++++ MATERIAL PROVIDED ++++

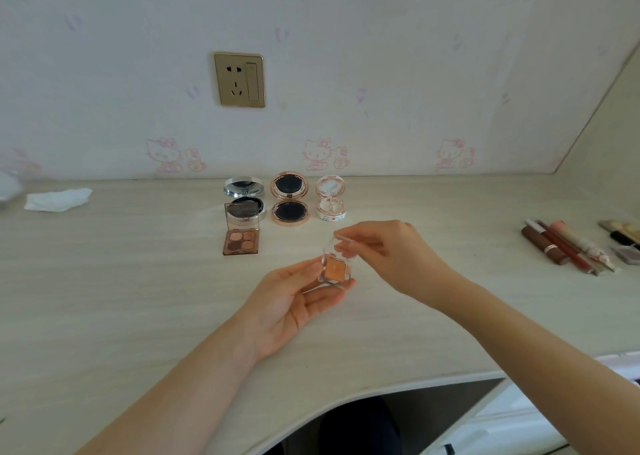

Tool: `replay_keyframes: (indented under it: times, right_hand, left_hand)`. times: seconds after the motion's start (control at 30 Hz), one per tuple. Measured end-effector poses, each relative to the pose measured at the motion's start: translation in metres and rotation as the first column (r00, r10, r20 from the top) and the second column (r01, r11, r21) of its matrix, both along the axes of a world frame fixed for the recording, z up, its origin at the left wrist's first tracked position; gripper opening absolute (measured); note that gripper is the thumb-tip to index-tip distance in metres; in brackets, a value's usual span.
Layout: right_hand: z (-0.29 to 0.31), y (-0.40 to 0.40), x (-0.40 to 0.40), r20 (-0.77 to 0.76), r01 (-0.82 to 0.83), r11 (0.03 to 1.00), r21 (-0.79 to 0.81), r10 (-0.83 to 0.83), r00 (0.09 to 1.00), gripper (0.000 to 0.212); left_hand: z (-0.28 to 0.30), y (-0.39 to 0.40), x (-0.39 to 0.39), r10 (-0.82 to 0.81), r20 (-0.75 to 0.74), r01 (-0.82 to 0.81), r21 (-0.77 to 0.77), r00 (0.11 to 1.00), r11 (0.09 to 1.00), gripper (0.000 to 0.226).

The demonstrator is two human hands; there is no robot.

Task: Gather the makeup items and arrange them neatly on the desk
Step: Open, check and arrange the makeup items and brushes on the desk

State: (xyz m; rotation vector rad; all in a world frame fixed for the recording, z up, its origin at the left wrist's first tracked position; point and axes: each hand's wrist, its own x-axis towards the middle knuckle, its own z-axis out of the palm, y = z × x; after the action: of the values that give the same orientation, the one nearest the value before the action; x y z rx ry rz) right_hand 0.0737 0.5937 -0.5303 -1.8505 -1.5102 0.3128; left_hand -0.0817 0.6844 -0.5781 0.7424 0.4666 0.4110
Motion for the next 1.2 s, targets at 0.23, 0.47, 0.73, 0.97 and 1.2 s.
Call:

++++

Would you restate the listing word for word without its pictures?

> [WRITTEN SOLUTION]:
Tool: `replay_keyframes: (indented under it: times, right_hand, left_hand)`. times: seconds after the motion's start (control at 30 Hz), one per tuple. Measured end-effector poses, each relative to the pose measured at the motion's start: translation in metres and rotation as the first column (r00, r10, r20 from the top) and the second column (r01, r11, r21) of its matrix, both along the axes of a world frame fixed for the recording, z up, its origin at the left wrist's first tracked position; gripper opening absolute (measured); note that gripper is the thumb-tip to index-tip distance in metres; in brackets, a value's usual span.
Layout: right_hand: z (-0.29 to 0.31), y (-0.40 to 0.40), x (-0.40 to 0.40), r20 (-0.77 to 0.76), r01 (-0.82 to 0.83), r11 (0.03 to 1.00), r21 (-0.79 to 0.81), r10 (-0.83 to 0.83), r00 (0.09 to 1.00), gripper (0.000 to 0.212); left_hand: z (-0.28 to 0.30), y (-0.39 to 0.40), x (-0.39 to 0.39), r10 (-0.82 to 0.81), r20 (-0.75 to 0.74), r01 (-0.82 to 0.81), r21 (-0.77 to 0.77), r00 (0.11 to 1.00), r11 (0.09 to 1.00), gripper (0.000 to 0.226).

The demonstrator is two human hands; there is no robot.

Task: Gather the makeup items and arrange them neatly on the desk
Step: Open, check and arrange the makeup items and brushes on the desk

State: (xyz m; rotation vector rad; all in a world frame fixed for the recording, z up, its origin at the left wrist's first tracked position; point and axes: each hand's wrist, its own x-axis towards the middle knuckle, its own z-axis out of the palm, y = z × x; after the action: of the values that give the same orientation, the one nearest the value before the action; x y z rx ry rz) right_hand 0.0737 0.5937 -0.5303 -1.8505 -1.5102 0.3128; left_hand -0.0817 0.6844 -0.5781 0.7424 0.4666 0.4110
Motion for the next 1.2 s, targets at 0.23, 0.47, 0.73, 0.97 and 1.2 s.
Call:

The output is done.